According to the document, the contract renewal talks took place over Zoom with translators present to help with the discussion. New terms were required due to several changes in Chinese gaming regulations, including laws passed limiting how often and when minors could play, among other things.
During the talks, Netease CEO William Ding told Activision head Bobby Kotick that he wanted a "licensing" agreement rather than their customary distribution partnership. Netease had already lost about $60 billion in stock valuation thanks to China changing the laws governing minors, so Ding felt pressured to score a more profitable agreement.
Kotick was somewhat receptive to the idea but had reservations fearing that a licensing contract would harm Microsoft's negotiations with regulators over its acquisition. He voiced these concerns to Ding, who said via translator that Netease could sway Chinese officials to prevent or allow the Microsoft merger. Activision took the suggestion as a threat that if it didn't enter into a licensing arrangement, it would face negative dealings with China regulators.
Despite the perceived threat, Activision said it would agree to a licensing deal, but only if Netease provided an upfront payment of around $500 million instead of payment installments throughout the contract term. It intended the payment to be a safeguard itself against the potential danger of its games being subject to government approval processes or reproduced without its permission. Netease called the $500 million stipulation "commercially illogical," and the deal fell apart.
However, the NYT sources say that NetEase executives were not threatening Activision but instead attempted to be conciliatory. Ding meant his words as a warning that Microsoft would encounter similar regulatory obstacles after it acquired Activision if it did not transition to a licensing agreement. By offloading titles under license to Netease, Activision could skip all the bureaucratic red tape involved with distributing games in China.

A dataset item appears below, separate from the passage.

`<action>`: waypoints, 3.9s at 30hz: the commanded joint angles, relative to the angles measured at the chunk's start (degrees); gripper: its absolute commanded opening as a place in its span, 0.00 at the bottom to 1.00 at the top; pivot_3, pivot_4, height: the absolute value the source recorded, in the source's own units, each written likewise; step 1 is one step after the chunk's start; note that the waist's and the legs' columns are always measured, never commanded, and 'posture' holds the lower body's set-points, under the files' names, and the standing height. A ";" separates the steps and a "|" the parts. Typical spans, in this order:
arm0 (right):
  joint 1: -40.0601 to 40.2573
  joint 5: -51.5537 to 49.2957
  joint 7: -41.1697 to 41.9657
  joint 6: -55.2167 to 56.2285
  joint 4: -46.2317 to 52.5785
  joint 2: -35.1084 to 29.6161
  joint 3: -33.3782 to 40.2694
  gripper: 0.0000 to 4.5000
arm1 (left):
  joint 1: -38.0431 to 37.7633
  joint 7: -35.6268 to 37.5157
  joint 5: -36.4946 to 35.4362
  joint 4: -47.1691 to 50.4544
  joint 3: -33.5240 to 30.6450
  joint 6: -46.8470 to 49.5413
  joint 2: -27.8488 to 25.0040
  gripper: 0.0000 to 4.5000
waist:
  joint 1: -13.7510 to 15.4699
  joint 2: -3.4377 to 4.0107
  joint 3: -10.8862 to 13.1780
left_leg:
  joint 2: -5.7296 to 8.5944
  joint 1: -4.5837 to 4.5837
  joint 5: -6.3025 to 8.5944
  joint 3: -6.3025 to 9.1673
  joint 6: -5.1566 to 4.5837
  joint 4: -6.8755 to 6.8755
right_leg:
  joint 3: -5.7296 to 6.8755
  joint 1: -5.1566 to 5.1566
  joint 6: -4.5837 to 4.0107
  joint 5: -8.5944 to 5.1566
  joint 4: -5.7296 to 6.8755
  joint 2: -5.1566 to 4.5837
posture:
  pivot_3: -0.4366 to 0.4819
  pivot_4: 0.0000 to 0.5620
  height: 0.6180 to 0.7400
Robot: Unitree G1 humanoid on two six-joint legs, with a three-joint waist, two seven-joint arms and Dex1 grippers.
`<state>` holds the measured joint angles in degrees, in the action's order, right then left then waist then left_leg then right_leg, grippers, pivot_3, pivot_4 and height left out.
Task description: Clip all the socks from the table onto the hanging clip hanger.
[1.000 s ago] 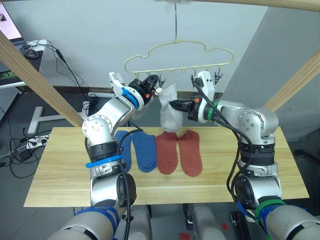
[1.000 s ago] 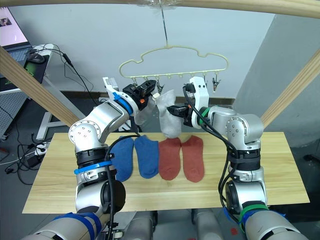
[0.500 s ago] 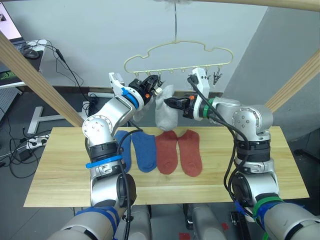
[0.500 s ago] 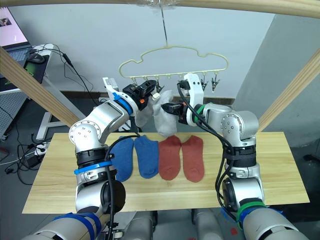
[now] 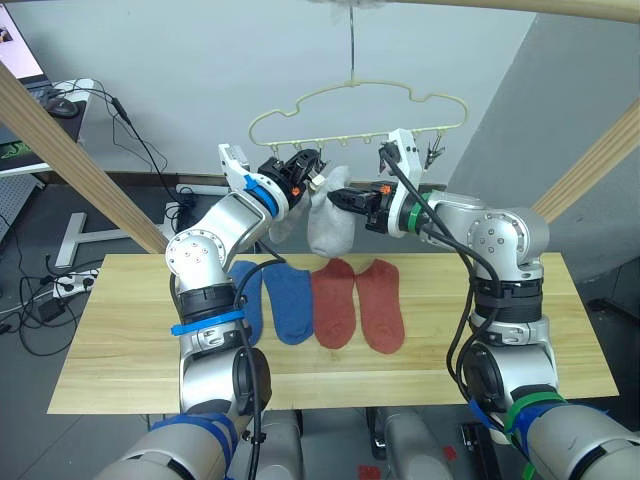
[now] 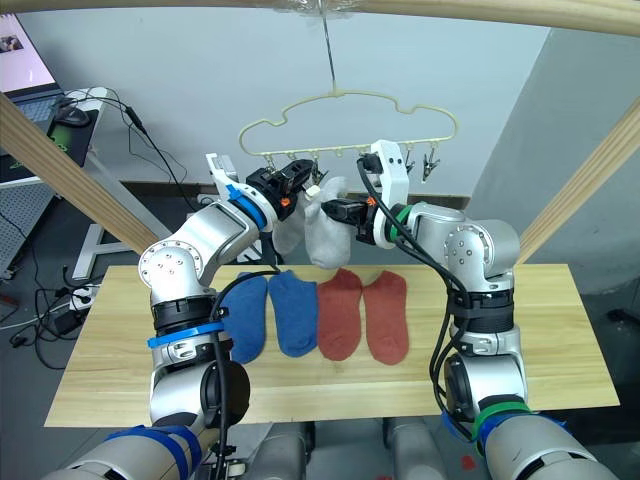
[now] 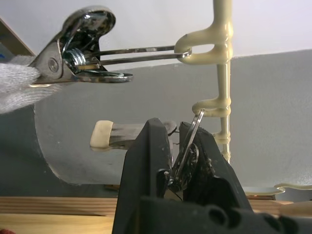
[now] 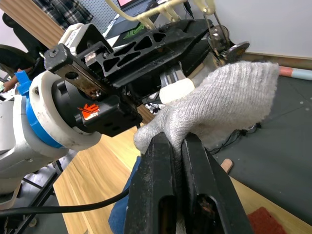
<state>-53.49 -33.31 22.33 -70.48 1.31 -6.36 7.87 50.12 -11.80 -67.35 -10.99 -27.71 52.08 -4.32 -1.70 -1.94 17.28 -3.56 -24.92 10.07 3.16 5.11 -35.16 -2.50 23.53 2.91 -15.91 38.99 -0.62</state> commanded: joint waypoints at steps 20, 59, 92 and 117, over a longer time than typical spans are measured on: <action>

It is unclear if the executives discussed this misunderstanding, but it appears not. The NYT notes that Activision is interested in re-entering the Chinese market but is seeking a partnership with other companies. Both Tencent and ByteDance, the parent company of TikTok, have previously expressed interest in collaborating. Activision is also contemplating partnerships with telecommunications companies, such as China Mobile.